After Ankvab’s comments, Abkhazian media and users of social networks attacked the Prime Minister for incompetence, with some accusing the government of an 'unreasonable waste of money’, and suggesting that the CT scanner was purchased by the Ministry of Health. In actuality, the machine was bought with charity proceeds raised by the We are Together movement — an association of Abkhaz businesspeople, members of the Abkhaz diaspora in Moscow, and regular Abkhazian citizens who were willing to donate money during the pandemic.
According to Polina Lukashevich, a representative of the medical equipment supplier Foresight Medical that supplied the CT scanner, the device, despite being second-hand, had undergone modernisation and was supposed to function for at least three years.
'In our opinion, with an average patient flow of 20 people a day, the CT scanner at the Gudauta Central Regional Hospital was supposed to last at least until 2023, given so long as there was compliance with operating rules and timely maintenance,' she said.
Lukashevich also noted that the proper functioning of a CT scanner depends on a stable power supply without outages or emergency blackouts.
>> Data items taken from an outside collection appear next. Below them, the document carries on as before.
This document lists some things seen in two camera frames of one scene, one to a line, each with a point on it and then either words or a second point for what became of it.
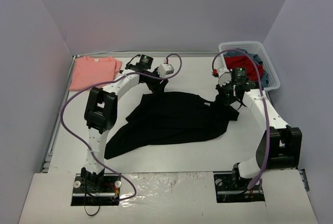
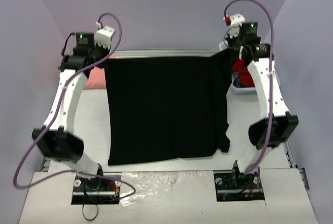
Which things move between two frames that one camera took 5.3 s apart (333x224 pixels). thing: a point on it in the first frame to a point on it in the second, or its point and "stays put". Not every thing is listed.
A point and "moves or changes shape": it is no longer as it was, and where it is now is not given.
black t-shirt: [170, 116] moves or changes shape
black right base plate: [229, 187] stays put
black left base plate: [96, 189] stays put
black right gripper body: [224, 96] to [231, 42]
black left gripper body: [156, 84] to [98, 52]
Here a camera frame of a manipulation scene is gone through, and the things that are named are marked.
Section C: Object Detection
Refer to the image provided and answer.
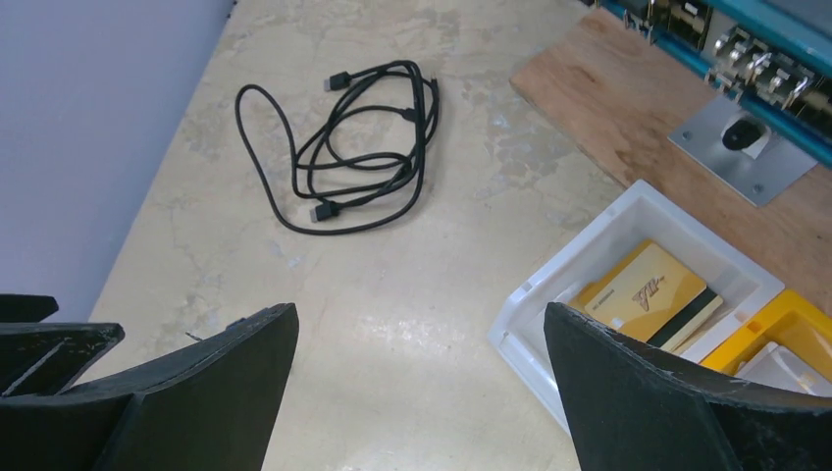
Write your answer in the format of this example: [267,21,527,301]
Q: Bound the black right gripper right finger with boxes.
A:
[544,302,831,470]

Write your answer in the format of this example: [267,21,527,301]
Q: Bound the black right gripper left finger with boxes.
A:
[1,304,299,470]

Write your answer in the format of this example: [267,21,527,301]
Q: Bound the gold cards stack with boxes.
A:
[569,239,723,353]

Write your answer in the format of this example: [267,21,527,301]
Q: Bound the white cards in yellow bin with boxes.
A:
[735,341,831,397]

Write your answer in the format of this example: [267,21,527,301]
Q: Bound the yellow plastic bin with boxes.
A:
[700,289,831,382]

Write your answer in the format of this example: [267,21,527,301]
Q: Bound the white plastic bin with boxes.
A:
[488,180,785,430]

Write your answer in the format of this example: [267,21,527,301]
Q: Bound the wooden board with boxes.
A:
[510,10,831,311]

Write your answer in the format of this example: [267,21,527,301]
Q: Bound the metal stand bracket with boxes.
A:
[669,96,817,207]

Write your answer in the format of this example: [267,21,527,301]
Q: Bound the black coiled cable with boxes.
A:
[234,59,441,236]

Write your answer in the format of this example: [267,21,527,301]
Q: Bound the blue network switch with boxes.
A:
[592,0,831,167]
According to her, being able to conduct 4,947 non-stop examinations in one year was an extraordinary performance, when the operating conditions are considered.
Businessperson and We Are Together member Nikolai Achba said that as of March 2020, with the pandemic already underway, it was nearly impossible to find a CT scanner on the Russian market. That they managed to find one, for only ₽15 million, was ‘miraculous’ especially since it was a much more advanced model than the only other CT scanner in Abkhazia.
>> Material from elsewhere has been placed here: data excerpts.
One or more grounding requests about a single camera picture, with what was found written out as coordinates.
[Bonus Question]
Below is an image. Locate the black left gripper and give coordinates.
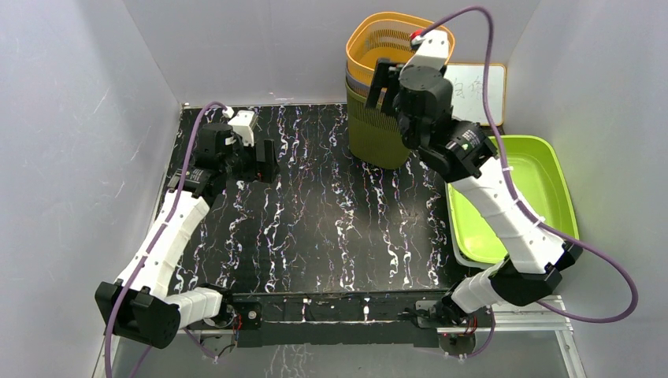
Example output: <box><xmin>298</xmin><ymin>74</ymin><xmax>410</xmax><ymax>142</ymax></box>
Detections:
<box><xmin>221</xmin><ymin>136</ymin><xmax>280</xmax><ymax>184</ymax></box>

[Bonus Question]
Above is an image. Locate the orange mesh bin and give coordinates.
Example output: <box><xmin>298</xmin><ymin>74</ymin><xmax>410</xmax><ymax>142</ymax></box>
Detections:
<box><xmin>346</xmin><ymin>12</ymin><xmax>456</xmax><ymax>85</ymax></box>

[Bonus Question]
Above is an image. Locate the grey mesh bin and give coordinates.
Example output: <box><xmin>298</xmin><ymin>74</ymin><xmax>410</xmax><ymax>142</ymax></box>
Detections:
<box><xmin>345</xmin><ymin>68</ymin><xmax>369</xmax><ymax>98</ymax></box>

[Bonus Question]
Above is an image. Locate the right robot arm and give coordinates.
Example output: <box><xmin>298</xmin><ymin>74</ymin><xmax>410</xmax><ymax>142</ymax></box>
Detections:
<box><xmin>366</xmin><ymin>58</ymin><xmax>581</xmax><ymax>326</ymax></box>

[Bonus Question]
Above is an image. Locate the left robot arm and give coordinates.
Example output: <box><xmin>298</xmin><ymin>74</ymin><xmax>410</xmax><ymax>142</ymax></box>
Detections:
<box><xmin>95</xmin><ymin>123</ymin><xmax>279</xmax><ymax>349</ymax></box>

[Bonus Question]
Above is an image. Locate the olive green mesh bin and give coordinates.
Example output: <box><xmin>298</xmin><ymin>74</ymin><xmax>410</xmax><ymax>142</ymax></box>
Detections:
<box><xmin>346</xmin><ymin>81</ymin><xmax>410</xmax><ymax>169</ymax></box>

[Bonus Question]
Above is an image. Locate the small whiteboard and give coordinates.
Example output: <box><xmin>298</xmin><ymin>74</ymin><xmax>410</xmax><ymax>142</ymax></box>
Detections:
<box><xmin>444</xmin><ymin>64</ymin><xmax>507</xmax><ymax>126</ymax></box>

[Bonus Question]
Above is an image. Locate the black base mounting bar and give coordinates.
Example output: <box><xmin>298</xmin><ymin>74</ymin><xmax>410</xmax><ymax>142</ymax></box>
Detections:
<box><xmin>229</xmin><ymin>291</ymin><xmax>495</xmax><ymax>350</ymax></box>

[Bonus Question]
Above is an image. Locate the lime green plastic tub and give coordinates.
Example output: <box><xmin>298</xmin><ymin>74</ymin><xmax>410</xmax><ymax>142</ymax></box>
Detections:
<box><xmin>447</xmin><ymin>135</ymin><xmax>580</xmax><ymax>265</ymax></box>

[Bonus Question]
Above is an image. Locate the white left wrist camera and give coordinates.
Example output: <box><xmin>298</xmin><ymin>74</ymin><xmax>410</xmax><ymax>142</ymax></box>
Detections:
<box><xmin>228</xmin><ymin>110</ymin><xmax>258</xmax><ymax>146</ymax></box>

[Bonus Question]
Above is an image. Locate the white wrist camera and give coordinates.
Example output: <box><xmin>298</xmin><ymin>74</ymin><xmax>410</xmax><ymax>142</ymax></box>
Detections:
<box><xmin>228</xmin><ymin>110</ymin><xmax>258</xmax><ymax>146</ymax></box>
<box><xmin>406</xmin><ymin>29</ymin><xmax>451</xmax><ymax>72</ymax></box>

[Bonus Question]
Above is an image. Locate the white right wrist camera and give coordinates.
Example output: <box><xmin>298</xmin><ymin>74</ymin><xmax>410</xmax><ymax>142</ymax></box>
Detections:
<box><xmin>406</xmin><ymin>29</ymin><xmax>451</xmax><ymax>72</ymax></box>

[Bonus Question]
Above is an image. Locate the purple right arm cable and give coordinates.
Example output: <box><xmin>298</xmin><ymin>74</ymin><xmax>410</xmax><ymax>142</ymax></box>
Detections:
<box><xmin>421</xmin><ymin>6</ymin><xmax>640</xmax><ymax>360</ymax></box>

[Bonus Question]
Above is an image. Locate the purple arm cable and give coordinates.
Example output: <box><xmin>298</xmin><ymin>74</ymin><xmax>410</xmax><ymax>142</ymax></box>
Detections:
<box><xmin>103</xmin><ymin>101</ymin><xmax>236</xmax><ymax>378</ymax></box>
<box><xmin>421</xmin><ymin>6</ymin><xmax>640</xmax><ymax>360</ymax></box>

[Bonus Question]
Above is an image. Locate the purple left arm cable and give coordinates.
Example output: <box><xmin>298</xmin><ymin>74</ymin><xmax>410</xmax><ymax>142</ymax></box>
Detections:
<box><xmin>103</xmin><ymin>101</ymin><xmax>236</xmax><ymax>378</ymax></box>

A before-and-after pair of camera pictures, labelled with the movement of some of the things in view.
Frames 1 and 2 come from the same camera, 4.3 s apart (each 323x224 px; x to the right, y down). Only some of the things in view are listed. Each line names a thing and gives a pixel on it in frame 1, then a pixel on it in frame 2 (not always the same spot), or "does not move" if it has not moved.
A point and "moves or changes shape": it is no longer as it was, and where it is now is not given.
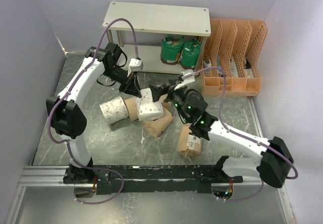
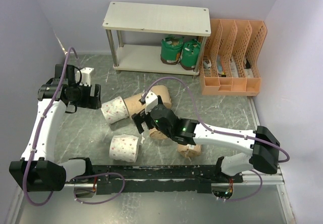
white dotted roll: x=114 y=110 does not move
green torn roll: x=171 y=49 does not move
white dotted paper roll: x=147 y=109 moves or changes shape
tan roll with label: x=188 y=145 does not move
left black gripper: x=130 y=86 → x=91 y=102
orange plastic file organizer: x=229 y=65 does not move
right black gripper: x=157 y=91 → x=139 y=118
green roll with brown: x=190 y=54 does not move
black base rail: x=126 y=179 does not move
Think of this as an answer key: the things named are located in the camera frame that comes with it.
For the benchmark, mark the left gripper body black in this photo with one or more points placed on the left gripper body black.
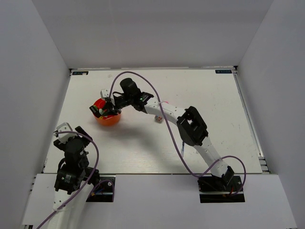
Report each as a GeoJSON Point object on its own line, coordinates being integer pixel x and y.
{"type": "Point", "coordinates": [61, 146]}

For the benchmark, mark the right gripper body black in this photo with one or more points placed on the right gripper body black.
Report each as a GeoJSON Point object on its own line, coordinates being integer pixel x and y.
{"type": "Point", "coordinates": [119, 103]}

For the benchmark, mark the green capped black highlighter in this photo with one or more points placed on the green capped black highlighter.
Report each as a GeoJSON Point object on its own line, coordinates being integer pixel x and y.
{"type": "Point", "coordinates": [95, 111]}

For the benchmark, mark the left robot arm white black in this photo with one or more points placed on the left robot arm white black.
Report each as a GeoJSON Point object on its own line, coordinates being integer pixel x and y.
{"type": "Point", "coordinates": [75, 178]}

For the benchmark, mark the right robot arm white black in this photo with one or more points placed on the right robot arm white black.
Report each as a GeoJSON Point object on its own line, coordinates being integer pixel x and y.
{"type": "Point", "coordinates": [191, 126]}

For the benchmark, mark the red round pen holder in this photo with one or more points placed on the red round pen holder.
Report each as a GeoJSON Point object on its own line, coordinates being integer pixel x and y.
{"type": "Point", "coordinates": [109, 120]}

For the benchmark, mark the left blue table label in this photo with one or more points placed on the left blue table label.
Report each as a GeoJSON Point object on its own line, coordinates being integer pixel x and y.
{"type": "Point", "coordinates": [80, 73]}

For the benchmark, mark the blue table label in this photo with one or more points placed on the blue table label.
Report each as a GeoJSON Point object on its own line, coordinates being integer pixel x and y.
{"type": "Point", "coordinates": [80, 73]}
{"type": "Point", "coordinates": [223, 71]}

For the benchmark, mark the blue gel pen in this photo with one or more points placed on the blue gel pen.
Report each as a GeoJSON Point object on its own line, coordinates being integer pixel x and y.
{"type": "Point", "coordinates": [182, 149]}

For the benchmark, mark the right blue table label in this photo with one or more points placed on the right blue table label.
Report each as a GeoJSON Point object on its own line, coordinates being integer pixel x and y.
{"type": "Point", "coordinates": [223, 71]}

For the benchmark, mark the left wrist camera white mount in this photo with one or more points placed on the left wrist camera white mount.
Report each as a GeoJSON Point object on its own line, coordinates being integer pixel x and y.
{"type": "Point", "coordinates": [64, 132]}

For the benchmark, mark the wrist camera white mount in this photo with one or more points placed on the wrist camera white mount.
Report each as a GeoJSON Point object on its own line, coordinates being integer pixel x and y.
{"type": "Point", "coordinates": [105, 93]}
{"type": "Point", "coordinates": [64, 132]}

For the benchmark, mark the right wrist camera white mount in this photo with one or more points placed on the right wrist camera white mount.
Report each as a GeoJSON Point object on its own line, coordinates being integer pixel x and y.
{"type": "Point", "coordinates": [105, 93]}

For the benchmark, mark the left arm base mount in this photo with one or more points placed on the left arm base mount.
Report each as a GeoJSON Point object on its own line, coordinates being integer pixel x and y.
{"type": "Point", "coordinates": [104, 192]}

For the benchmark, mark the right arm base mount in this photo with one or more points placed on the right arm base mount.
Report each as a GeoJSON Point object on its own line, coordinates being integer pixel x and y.
{"type": "Point", "coordinates": [210, 192]}
‘Only when something breaks’
Although the money allocated for the medical equipment was collected by a private organisation, the purchasing contract for the CT scanner was signed by the Ministry of Health of Abkhazia. One of the provisions of the contract was regular maintenance of the CT scanner, but the Ministry of Health was not willing to sign it.
As it turned out, devices installed in public health facilities in Abkhazia do not undergo preventive maintenance. According to the head of the radiology department of the Republican Hospital Aslan Berzeni, the CT scanner being used in Sukhum (Sukhumi) was left without quarterly maintenance as soon as the warranty period expired.
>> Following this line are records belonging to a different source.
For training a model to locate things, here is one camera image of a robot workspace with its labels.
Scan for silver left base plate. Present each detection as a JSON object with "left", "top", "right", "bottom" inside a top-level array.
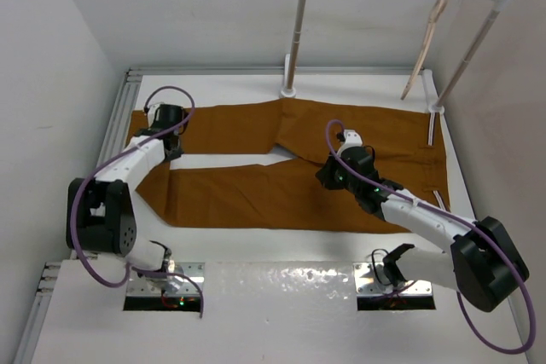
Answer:
[{"left": 123, "top": 261, "right": 205, "bottom": 314}]

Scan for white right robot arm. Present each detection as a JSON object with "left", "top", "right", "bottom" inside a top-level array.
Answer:
[{"left": 316, "top": 146, "right": 529, "bottom": 312}]

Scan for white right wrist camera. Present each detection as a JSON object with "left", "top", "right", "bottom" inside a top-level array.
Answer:
[{"left": 336, "top": 129, "right": 363, "bottom": 155}]

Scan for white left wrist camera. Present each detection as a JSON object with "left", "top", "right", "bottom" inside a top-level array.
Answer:
[{"left": 144, "top": 102, "right": 163, "bottom": 122}]

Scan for wooden clothes hanger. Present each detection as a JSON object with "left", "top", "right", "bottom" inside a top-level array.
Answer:
[{"left": 400, "top": 0, "right": 450, "bottom": 100}]

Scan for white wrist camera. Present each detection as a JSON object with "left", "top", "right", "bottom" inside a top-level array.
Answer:
[
  {"left": 144, "top": 102, "right": 163, "bottom": 122},
  {"left": 336, "top": 129, "right": 363, "bottom": 155}
]

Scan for brown trousers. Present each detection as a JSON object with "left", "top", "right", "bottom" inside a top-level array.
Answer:
[{"left": 137, "top": 99, "right": 449, "bottom": 234}]

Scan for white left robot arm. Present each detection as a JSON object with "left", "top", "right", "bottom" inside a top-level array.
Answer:
[{"left": 66, "top": 104, "right": 188, "bottom": 271}]

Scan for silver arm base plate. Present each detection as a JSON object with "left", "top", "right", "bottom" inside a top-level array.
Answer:
[{"left": 353, "top": 260, "right": 436, "bottom": 312}]

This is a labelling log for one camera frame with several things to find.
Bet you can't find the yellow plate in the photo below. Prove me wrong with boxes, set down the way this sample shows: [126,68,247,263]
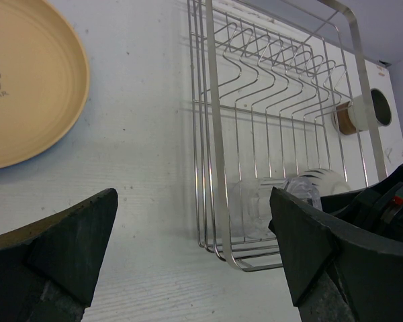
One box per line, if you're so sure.
[0,1,90,168]

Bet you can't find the wire dish rack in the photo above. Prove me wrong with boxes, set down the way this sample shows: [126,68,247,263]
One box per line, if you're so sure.
[187,1,388,272]

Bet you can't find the clear glass cup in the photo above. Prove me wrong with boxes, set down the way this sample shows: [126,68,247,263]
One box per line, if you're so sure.
[228,177,322,239]

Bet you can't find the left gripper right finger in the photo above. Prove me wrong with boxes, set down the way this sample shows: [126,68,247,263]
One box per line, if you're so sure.
[273,199,403,321]

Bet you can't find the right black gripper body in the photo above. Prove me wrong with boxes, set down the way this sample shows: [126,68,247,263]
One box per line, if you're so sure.
[321,163,403,228]

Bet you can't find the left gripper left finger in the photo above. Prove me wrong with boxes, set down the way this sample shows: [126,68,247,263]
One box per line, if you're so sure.
[0,188,118,321]

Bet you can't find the white brown mug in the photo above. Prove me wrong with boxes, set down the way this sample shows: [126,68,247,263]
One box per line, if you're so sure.
[331,89,392,136]

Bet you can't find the white blue striped bowl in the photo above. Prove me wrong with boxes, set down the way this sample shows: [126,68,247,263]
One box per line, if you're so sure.
[299,168,351,197]

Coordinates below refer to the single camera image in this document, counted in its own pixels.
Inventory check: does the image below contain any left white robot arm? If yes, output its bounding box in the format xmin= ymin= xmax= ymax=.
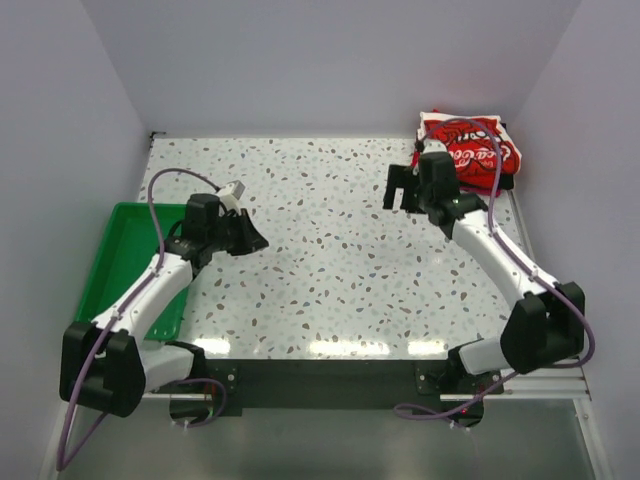
xmin=59 ymin=188 xmax=269 ymax=417

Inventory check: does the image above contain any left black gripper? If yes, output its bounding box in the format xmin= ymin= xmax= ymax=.
xmin=207 ymin=208 xmax=268 ymax=257

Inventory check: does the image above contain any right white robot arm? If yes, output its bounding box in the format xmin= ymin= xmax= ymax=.
xmin=383 ymin=152 xmax=587 ymax=393

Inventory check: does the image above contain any green plastic tray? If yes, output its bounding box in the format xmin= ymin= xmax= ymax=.
xmin=73 ymin=202 xmax=188 ymax=342

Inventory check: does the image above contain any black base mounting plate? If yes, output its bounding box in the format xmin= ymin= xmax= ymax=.
xmin=161 ymin=359 xmax=504 ymax=427

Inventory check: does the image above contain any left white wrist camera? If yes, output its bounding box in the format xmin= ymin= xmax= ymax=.
xmin=217 ymin=180 xmax=245 ymax=214

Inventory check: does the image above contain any white t shirt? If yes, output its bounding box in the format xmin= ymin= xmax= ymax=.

'Currently, we personally do what we can and beyond, and we call in engineers only when something breaks', Berzenia said.
A statement released by We Are Together criticised Ankvab for ‘shirking’ his responsibilities.
‘The government of Abkhazia has not created the necessary conditions for the operation of the CT, its quarterly maintenance was not carried out’, the statement reads. ‘We are not responsible for the state of the CT scanner after signing the act of commissioning of the equipment [...] this responsibility lies entirely with the government of Abkhazia.’
Calls for resignation
On 20 August, at a closed-door meeting of the Presidential Administration, Abkhazia President Aslan Bzhania and his administration head Alkhas Kvitsinia voiced their disagreement with the Prime Minister's position.
According to Kvitsinia, Ankvab's statements, in which he used the adjective 'dead' referring to the high-tech medical equipment, were inappropriate. He also stressed that the outrage of the business community was justified.
President Aslan Bzhania, meanwhile, expressed his gratitude to We Are Together and instructed the Ministry of Health to repair the malfunctioning CT scanner at the Gudauta COVID Hospital. He also noted that the government will be looking for ways to finance the purchase of a new CT scanner, as other medical institutions in the country also need such equipment.
The same day, August 20, at a closed session of the Public Chamber members of the Aruaa veterans’ organisation announced that they will demand the resignation of the Prime Minister in light of the CT scanner scandal.
The primary geographic terms used in this article are those of the author’s. For ease of reading, we choose not to use qualifiers such as ‘de facto’, ‘unrecognised’, or ‘partially recognised’ when discussing institutions or political positions within Abkhazia, Nagorno-Karabakh, and South Ossetia. This does not imply a position on their status.